Карлсен благодарно улыбнулся Лэмсону.
– Благодарю за помощь!
– Надо было мне сказать, – дружески попенял Лэмсон. – Мне всегда казалось, в нем что-то странное…
– Нельзя было рисковать. – Карлсен повернулся к Фалладе с Хезлтайном. – Давайте перетащим его куда-нибудь в пустую комнату. Я хочу его допросить, прежде чем пройдет действие укола. Куда его можно? – спросил он Лэмсона.
– Наверно, вниз, в хирургическую. Подождите минуту, я возьму каталку. – Он поспешно вышел и вскоре возвратился со складным креслом из кожзаменителя. – Ну-ка помоги, Кен.
Тут Карлсен впервые посмотрел на лежащего в кровати человека. Того вся эта возня, похоже, никак не трогала. Человек с бездумным спокойствием таращился в потолок. Был он высок и дюжего сложения, только подбородок покатый, вялый. Несмотря на широкие плечи и здоровенные ручищи, впечатления опасного он не создавал.
– Я свезу его вниз на лифте, – сказал Лэмсон. – Встречу вас на первом этаже у лестницы.
Едва санитары отъехали, Фаллада спросил:
– Что случилось?
– Я понял, что вампир перешел в Армстронга.
– Вы в этом уверены? – пытливо посмотрел на капитана Хезлтайн.
– Абсолютно. Надо было раньше догадаться. Не знаю, почему не додумался. По логике, Армстронг непременно должен был стать следующей пешкой. Скользкий, тщеславный, на уме сплошь пакостные извращения.
– А Лэмсон как мог знать?
– Да вы что, откуда? – рассмеялся Карлсен. – Просто мы утром с ним разговаривали, и мои слова его на это натолкнули. А он Армстронга терпеть не может.
– Откуда ты знаешь, что эта нечисть все еще в Армстронге? – обратился к нему Фаллада. – Что ей мешает перекинуться в кого-то другого?
Карлсен тряхнул головой.
– Пока Армстронг без сознания, ей деваться некуда. Она вынуждена существовать с его телом на равных.
– Ты точно знаешь?
– Нет, но вдумайтесь: как же иначе? Вряд ли она может перепорхнуть за секунду. Дело отнюдь не простое, все равно что влезать в скафандр. Уходит-таки время.
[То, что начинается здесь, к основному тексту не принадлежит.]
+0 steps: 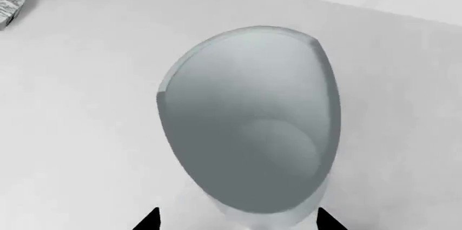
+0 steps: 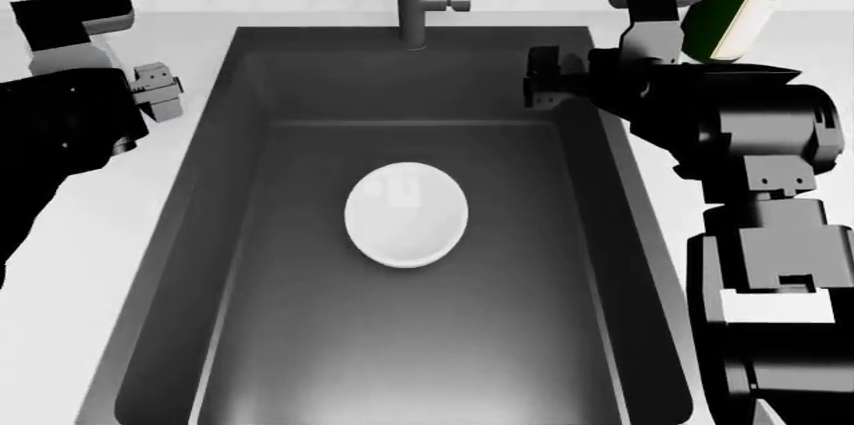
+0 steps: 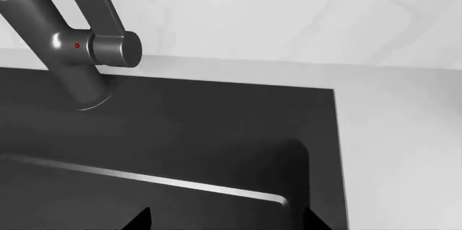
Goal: Pick the cup and bowl from the sink and place them on the counter for drying.
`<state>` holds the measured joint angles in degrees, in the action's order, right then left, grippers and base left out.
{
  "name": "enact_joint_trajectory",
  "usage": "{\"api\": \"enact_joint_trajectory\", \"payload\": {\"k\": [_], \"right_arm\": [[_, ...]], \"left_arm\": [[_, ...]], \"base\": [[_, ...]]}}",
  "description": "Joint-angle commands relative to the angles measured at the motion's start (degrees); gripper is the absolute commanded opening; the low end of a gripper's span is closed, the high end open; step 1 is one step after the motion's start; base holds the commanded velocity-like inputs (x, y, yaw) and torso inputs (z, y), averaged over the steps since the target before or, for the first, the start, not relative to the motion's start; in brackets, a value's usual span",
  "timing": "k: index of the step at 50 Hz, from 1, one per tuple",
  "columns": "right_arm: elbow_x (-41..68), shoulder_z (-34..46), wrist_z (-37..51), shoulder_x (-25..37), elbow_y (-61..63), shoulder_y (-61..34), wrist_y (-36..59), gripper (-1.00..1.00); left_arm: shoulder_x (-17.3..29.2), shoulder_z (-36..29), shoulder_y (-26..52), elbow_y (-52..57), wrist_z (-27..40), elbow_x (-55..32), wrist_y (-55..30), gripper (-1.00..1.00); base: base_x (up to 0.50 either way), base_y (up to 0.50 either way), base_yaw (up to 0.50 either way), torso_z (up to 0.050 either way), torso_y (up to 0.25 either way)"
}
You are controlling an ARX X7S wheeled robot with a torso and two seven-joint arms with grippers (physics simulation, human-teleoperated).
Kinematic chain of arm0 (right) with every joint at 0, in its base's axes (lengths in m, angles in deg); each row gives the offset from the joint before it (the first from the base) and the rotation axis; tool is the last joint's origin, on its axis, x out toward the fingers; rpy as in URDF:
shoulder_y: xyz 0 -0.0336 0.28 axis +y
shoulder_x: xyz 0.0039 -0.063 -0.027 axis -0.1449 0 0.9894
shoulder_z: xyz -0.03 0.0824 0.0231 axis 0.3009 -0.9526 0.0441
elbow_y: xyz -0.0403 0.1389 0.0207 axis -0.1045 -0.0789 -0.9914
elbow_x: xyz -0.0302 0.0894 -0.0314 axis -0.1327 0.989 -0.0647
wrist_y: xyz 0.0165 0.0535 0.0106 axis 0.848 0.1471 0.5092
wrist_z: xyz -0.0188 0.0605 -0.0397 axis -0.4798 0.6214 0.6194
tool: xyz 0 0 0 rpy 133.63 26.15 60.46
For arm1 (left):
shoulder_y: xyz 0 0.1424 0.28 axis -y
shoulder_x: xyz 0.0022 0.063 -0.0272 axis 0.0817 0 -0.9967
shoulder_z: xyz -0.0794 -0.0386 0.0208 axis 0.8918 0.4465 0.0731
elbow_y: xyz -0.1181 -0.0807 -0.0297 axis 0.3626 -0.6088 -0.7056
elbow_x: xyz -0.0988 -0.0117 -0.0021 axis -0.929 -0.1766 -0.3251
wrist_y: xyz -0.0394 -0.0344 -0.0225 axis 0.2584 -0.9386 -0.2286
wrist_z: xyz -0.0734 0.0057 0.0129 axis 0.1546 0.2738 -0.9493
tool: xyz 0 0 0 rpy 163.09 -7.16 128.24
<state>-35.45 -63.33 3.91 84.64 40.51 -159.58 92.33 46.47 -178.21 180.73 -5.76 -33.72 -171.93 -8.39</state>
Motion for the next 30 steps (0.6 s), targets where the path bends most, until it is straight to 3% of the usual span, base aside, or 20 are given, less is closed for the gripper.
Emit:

Подошел лифт. Армстронг навзничь лежал на каталке, откинув бесчувственную голову с открытыми глазами на толкающего коляску Лэмсона.
– Вот сюда, сэр. – Лэмсон завел их в комнату по соседству с площадкой.
Это был небольшой кабинет со стандартными картотечными стеллажами, справочниками и подшивками «Британского медицинского журнала». Карлсен попросил санитаров перегрузить Армстронга на кушетку. Он задернул шторы и подвинул настольную лампу, чтобы светила прямо в ледяные немигающие глаза.
– Вы можете организовать еще одну дозу седативного?
На лице у Лэмсона читалось сомнение.
– Думаю, да, сэр. Но одной обычно достаточно.
– Может понадобиться. Сколько длится действие?
– Часа два, как минимум.
– Тогда, возможно, потребуется еще.
Когда санитары вышли, Хезлтайн негромко заметил:
– Вам бы не надо распространяться об этом вашим коллегам.
– Что вы, сэр, – всплеснул руками Лэмсон. Мы же понимаем…
Хезлтайн бесшумно закрыл дверь и запер ее изнутри.
– Вторая доза может быть опасна, тебе не кажется? – опасливо спросил Фаллада. – От нее нагрузка на сердце.
– Знаю. Только эта нечисть крепче, чем нам кажется. Еще, чего доброго, упустим…
Наклонившись над тушей Армстронга, он аккуратно прикрыл ему глаза. Из письменного стола достал электронный капсульный диктофон и поставил на столик у изголовья кушетки. Убедившись, что приборчик работает, нажал на кнопку. Сам присел на краешек кушетки, подавшись вперед, так что рот был возле самого уха доктора.
– Армстронг! Вы меня слышите?
Веки чуть дрогнули, но губы оставались неподвижны. Карлсен повторил вопрос и добавил:
– Если слышите, скажите «да».
Губы приоткрылись. Чуть погодя Армстронг прошептал:
– Да.
– Вы знаете, где вы сейчас находитесь?
Вопрос опять пришлось повторить. И тут лицо Армстронга исказила плаксивая гримаска, как у обиженного ребенка. Голос его звучал подавленно.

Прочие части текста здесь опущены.